• Task
Scan the entries for lines with the word "tight" and copy those lines.

• Supplied records
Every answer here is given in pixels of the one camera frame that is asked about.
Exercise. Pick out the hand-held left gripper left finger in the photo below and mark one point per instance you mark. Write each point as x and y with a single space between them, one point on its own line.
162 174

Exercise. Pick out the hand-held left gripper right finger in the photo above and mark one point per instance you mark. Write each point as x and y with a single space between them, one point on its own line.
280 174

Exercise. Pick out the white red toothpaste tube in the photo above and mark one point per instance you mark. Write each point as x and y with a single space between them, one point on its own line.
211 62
--
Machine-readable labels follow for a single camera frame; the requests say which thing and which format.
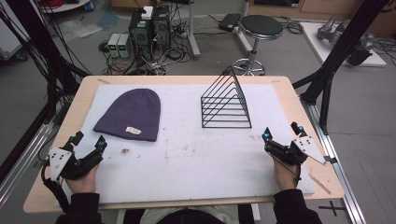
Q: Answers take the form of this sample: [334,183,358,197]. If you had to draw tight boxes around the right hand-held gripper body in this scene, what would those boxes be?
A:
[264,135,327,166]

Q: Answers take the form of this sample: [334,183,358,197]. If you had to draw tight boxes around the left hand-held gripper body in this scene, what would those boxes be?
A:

• Output for this task
Q: Answers take the form of this sample: [334,183,358,197]. If you had to draw tight boxes around the right hand-held gripper body in this scene, what would those boxes be?
Q: Answers take the form of this sample: [334,183,358,197]. If you had to draw tight boxes around the left hand-held gripper body in this scene, what would those boxes be?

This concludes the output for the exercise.